Calasso also revels in the ideas of mystery that are located at the very heart of these ontological texts. He loves the idea that the gods have secrets that we cannot access, and like Gordon Wasson and many others, he suggests that some kind of access to these mysteries lay in soma, that magical, mystical (and very possibly hallucinogenic) plant that was ritually consumed by seers. Despite the heavy presence of the Satapatha Brahmana in Ardor, Calasso spends a great deal of time in the Vedic universe. Recalling the works of such Vedic scholars as Frits Staal, Louis Renou and Michael Witzel, he also creates resonances in his work with the seminal insights of scholars of world religions such as Mircea Eliade.
Let’s turn for a moment to the pivot around which the Vedic universe revolves: the idea of the sacrifice. We must not forget that the sacrifice (which often included the ritual killing of animals) was real and bloody, but it was transformed over centuries into a symbolic act, and then eventually into a metaphor. It is this metaphor that interests Calasso, where the ritual of the ancient sacrifice was meant to contain the violence that is such a necessary part of all life. For him, despite the violence that overlays our lives now, the secular world has lost this idea, just as it has lost touch with the larger concept of sacrality in general. While this is hardly a unique or startling lament, Calasso is able to infuse it with an urgency that a number of other cultural theorists seem unable or unwilling to do.
Ardor is literally bursting with ideas and arguments and the idea of sacrifice and its interpretation is just one that I have managed to follow through the twisting, turning, looping-back-on-itself labyrinth of Calasso’s writing in this volume. The other idea that interests me and which runs through the book is what it might be that lies at the heart of the religion experience. Trying to put his finger on what could be defined as the central religious emotion, Calasso comes up with ‘ardor’, which often becomes, in the hands of his deft translator, ‘rapture.’ I can only admire Richard Dixon’s ability to make sense of Calasso’s often rambling prose, studded with aphorisms and littered with phrases and ideas from other languages. If we consider Calasso an intellectual polymath, what then of the people who make him sensible (if not entirely comprehensible) in languages other than Italian, in which he writes?

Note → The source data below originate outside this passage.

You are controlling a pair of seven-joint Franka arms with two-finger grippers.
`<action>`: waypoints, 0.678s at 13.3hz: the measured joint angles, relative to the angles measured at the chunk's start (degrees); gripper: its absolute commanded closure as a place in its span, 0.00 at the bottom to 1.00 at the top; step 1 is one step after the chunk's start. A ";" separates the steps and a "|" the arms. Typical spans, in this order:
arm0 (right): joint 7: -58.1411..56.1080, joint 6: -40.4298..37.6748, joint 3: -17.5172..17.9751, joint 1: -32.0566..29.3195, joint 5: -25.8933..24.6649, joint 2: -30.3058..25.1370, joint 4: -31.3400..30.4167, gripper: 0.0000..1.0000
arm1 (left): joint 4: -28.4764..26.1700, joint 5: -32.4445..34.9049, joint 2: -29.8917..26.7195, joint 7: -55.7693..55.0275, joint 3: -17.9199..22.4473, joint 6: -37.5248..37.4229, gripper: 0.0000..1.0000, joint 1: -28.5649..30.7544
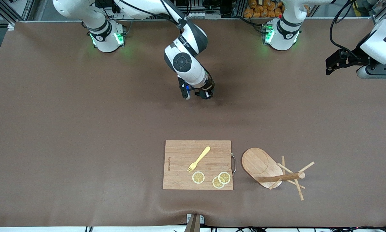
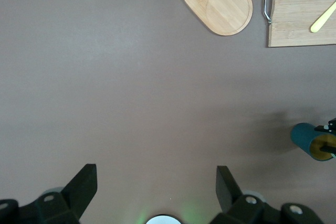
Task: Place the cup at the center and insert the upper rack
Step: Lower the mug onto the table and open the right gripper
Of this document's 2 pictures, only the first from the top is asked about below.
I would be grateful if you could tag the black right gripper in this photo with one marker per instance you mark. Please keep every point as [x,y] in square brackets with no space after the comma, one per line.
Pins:
[208,90]

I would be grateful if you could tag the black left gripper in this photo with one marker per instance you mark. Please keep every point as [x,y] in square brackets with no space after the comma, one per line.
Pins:
[353,59]

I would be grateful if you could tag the dark green mug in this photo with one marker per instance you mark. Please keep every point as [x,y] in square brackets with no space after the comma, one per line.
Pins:
[212,87]

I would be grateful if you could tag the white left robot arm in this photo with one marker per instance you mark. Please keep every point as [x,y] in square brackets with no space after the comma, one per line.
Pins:
[281,35]

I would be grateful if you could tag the wooden mug tree rack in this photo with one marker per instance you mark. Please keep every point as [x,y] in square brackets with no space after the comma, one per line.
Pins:
[257,162]

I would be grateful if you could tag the yellow plastic fork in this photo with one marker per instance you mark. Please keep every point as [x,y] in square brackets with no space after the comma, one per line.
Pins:
[201,157]

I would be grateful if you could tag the lemon slice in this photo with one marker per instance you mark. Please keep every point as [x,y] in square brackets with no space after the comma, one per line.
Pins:
[198,177]
[217,183]
[224,177]

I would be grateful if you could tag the bamboo cutting board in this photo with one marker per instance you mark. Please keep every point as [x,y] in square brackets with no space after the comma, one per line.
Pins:
[180,174]

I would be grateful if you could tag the black electronics box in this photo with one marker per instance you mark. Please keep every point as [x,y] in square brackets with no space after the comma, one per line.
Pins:
[199,8]

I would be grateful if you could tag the bag of orange snacks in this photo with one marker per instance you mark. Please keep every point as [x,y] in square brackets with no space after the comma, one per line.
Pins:
[264,9]

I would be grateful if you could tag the white power strip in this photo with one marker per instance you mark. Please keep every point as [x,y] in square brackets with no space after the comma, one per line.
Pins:
[138,15]

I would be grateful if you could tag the aluminium frame post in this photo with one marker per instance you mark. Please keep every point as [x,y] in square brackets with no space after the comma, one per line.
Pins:
[381,13]
[6,14]

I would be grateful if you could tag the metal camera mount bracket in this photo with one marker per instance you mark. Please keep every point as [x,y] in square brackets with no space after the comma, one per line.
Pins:
[194,222]

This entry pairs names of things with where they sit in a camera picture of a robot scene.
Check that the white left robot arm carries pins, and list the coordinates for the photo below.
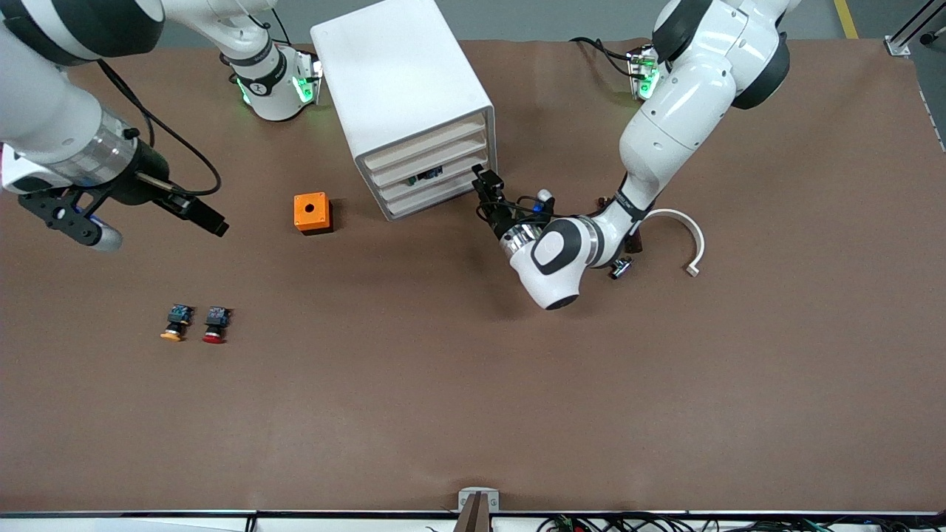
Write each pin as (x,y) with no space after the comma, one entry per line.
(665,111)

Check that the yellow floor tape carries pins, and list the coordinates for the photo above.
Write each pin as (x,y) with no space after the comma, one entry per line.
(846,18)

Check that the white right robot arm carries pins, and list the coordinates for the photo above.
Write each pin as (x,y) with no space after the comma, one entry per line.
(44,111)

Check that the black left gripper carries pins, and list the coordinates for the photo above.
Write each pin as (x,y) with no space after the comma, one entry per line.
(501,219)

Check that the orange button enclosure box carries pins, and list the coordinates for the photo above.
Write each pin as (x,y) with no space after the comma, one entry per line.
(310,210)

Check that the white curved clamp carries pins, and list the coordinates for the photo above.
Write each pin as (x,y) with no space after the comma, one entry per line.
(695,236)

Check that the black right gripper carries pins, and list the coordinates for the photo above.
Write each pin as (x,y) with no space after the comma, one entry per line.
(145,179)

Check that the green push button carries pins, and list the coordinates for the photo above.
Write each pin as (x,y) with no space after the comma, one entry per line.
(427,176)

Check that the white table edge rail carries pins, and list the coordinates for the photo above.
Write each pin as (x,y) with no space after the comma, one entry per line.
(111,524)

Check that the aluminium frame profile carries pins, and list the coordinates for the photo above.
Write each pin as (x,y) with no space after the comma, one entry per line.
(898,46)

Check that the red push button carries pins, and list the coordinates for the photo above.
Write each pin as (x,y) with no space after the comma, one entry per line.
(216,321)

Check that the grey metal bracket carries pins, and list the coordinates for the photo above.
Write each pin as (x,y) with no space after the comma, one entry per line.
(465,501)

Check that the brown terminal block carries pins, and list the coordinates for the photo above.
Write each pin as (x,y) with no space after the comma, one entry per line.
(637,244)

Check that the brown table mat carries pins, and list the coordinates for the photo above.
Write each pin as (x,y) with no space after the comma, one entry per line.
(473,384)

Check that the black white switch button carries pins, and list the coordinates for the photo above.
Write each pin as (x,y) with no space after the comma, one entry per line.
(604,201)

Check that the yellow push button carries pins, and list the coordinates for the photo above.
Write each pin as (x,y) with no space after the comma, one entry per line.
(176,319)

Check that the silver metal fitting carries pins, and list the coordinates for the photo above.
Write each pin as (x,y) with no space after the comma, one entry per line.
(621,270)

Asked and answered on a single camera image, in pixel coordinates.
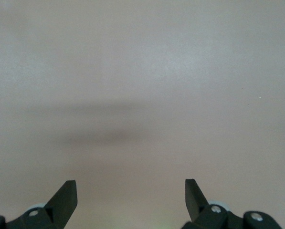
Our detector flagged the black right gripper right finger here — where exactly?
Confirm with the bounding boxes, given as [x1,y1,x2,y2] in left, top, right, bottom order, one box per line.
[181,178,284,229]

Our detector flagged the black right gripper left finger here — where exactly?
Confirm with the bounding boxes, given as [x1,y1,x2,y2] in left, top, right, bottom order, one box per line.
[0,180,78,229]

Given that Ardor is not an easy read, why bother? Why read Calasso at all? Because he is a rare intellectual who remains a generalist, speaking with candour about how we might choose to understand ourselves in terms of the past rather than of the future. Unlike other contemporary thinkers who talk about culture and modernity, Calasso is not afraid of religion. Without being a theologian or an apologist or even a wishy-washy spiritualist, he reminds us that there are other ways to think about the religious impulse in a world where religion and fanaticism get equated, and demonstrates that religious ideas are still worthy of intellectual inquiry.